### What is expected
Among the lines below, copy exactly those from the one with "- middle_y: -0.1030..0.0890" through the one with "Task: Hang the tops", counting both ends.
###
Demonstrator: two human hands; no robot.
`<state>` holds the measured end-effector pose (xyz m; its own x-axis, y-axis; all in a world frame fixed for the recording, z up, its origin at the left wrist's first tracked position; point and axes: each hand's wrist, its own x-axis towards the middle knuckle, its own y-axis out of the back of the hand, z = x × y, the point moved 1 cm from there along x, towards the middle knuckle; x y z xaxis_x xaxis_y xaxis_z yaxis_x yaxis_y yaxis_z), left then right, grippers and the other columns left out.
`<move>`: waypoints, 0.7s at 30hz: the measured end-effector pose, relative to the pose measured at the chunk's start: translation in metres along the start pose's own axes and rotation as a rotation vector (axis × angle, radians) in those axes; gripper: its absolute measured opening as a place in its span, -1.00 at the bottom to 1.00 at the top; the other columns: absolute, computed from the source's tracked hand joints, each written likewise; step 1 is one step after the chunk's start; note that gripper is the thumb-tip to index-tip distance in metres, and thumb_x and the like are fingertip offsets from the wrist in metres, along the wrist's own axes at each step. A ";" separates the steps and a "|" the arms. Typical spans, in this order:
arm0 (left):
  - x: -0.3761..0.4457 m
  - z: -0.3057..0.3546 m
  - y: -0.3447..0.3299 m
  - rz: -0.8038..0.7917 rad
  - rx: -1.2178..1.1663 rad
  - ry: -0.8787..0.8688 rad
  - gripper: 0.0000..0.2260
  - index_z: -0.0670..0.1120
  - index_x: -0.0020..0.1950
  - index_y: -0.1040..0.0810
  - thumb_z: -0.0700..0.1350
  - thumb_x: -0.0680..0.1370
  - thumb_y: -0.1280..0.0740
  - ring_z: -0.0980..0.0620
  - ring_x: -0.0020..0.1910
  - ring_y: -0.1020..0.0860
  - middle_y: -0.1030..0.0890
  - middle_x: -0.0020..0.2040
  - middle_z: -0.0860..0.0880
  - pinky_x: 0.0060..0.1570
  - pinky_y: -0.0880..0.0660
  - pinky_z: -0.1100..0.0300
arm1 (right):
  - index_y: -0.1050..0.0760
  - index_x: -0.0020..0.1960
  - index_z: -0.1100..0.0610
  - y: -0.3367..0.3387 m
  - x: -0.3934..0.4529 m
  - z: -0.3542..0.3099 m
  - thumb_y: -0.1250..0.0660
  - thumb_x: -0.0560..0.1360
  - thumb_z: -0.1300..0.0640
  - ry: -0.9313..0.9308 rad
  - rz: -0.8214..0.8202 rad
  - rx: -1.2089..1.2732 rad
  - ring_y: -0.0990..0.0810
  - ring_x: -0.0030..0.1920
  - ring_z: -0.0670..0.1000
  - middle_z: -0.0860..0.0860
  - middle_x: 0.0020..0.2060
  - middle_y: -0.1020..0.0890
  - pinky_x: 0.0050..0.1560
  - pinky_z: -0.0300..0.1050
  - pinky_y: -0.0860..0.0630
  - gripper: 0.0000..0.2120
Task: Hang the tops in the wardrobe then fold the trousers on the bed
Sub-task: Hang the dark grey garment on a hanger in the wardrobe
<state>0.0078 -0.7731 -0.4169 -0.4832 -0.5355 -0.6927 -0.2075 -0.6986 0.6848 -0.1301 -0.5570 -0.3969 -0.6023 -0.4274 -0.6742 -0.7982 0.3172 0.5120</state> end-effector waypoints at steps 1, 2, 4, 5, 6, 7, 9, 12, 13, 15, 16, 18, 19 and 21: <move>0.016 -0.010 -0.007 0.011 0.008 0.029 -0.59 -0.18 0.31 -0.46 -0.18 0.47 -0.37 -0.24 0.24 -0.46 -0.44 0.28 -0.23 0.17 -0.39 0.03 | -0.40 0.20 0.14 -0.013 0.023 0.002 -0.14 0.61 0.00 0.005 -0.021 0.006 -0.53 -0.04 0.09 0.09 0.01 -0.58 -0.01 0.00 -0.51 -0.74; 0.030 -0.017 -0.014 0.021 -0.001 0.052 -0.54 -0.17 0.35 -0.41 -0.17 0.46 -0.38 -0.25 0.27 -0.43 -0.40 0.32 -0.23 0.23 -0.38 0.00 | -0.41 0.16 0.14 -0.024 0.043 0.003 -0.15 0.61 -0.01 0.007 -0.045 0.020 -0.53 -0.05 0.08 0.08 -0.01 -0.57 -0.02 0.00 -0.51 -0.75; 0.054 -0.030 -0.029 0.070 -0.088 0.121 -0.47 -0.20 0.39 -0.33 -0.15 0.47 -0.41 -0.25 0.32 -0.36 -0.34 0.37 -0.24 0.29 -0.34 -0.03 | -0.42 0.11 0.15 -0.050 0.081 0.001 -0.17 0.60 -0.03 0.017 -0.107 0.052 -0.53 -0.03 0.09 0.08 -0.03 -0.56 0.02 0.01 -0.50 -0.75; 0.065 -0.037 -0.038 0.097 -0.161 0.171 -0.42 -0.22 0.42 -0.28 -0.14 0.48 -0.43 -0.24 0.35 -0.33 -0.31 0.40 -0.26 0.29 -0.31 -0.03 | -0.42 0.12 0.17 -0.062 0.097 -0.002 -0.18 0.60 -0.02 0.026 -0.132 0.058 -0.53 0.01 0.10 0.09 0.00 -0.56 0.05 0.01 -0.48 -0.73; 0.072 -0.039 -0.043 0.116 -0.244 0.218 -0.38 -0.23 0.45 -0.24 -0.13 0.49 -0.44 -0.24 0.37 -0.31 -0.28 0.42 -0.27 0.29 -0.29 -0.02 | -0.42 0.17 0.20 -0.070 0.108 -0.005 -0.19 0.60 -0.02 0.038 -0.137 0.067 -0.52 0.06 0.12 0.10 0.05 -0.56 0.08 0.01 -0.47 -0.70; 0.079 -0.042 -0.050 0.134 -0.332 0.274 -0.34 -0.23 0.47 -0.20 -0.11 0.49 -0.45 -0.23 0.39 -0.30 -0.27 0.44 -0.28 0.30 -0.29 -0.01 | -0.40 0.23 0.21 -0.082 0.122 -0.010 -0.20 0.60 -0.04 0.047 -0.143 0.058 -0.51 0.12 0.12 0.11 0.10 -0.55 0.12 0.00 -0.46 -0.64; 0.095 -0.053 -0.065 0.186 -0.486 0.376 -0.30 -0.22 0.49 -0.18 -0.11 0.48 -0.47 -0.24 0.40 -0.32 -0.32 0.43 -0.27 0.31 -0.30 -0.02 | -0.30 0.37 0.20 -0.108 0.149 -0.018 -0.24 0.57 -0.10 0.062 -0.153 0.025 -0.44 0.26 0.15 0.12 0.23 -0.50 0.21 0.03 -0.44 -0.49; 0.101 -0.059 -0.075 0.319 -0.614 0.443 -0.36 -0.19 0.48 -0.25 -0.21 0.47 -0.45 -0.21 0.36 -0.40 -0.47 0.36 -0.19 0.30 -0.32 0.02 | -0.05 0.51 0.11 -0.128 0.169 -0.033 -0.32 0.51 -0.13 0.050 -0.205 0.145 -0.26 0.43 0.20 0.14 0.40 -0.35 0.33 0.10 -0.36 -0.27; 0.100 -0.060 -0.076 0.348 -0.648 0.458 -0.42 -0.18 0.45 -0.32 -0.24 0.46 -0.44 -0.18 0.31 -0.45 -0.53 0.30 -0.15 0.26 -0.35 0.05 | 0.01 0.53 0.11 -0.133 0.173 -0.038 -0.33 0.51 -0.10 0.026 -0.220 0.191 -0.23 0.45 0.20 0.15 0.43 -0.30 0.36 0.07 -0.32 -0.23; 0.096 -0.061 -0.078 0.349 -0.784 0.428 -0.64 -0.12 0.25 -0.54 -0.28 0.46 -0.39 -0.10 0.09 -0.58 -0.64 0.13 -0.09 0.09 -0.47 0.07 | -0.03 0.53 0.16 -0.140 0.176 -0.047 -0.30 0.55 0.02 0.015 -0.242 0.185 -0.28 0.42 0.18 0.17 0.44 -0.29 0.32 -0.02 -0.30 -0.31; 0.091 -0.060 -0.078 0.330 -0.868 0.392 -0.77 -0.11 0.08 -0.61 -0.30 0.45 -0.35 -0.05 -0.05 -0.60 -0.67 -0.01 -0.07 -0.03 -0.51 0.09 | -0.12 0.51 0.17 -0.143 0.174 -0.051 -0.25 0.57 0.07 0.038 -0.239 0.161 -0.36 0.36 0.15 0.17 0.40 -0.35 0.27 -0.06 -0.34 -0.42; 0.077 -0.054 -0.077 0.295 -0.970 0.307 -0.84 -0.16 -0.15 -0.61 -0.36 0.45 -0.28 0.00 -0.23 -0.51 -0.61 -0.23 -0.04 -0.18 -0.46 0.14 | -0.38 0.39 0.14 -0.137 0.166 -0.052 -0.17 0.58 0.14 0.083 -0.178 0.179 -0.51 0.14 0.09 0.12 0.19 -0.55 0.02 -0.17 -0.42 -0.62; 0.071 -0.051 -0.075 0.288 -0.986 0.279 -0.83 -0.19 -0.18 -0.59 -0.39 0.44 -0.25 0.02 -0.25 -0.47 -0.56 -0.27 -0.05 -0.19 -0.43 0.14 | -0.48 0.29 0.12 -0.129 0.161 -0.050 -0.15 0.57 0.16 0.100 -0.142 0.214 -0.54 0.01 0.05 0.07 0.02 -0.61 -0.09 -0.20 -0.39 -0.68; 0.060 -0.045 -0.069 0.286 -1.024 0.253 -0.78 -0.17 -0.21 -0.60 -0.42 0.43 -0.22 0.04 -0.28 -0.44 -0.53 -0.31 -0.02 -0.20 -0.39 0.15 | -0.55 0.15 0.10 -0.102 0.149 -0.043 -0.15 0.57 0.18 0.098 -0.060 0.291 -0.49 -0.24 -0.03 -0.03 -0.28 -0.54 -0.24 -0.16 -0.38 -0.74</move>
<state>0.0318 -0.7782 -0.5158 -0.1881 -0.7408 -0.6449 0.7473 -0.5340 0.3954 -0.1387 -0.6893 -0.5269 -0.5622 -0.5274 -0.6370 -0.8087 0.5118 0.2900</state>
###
### Result for this task
  - middle_y: -0.1030..0.0890
  - middle_x: -0.0020..0.2040
  - middle_z: -0.0860..0.0880
  - pinky_x: 0.0060..0.1570
  - pinky_y: -0.0880..0.0660
  - pinky_z: -0.1100..0.0300
arm1 (right):
  - index_y: -0.1050..0.0760
  - index_x: -0.0020..0.1960
  - index_z: -0.1100..0.0610
  - y: -0.3367..0.3387 m
  - x: -0.3934..0.4529 m
  - z: -0.3542..0.3099 m
  - thumb_y: -0.1250..0.0660
  - thumb_x: -0.0560..0.1360
  - thumb_z: -0.1300..0.0640
  - ry: -0.9313..0.9308 rad
  - rz: -0.8214..0.8202 rad
  - rx: -1.2089..1.2732 rad
  - ring_y: -0.0990..0.0810
  - ring_x: -0.0030..0.1920
  - ring_z: -0.0670..0.1000
  - middle_z: -0.0860..0.0860
  - middle_x: 0.0020..0.2060
  - middle_y: -0.1020..0.0890
  - pinky_x: 0.0050..0.1560
  - pinky_z: -0.0300..0.1050
  - pinky_y: -0.0860..0.0630
  - gripper: 0.0000..0.2120
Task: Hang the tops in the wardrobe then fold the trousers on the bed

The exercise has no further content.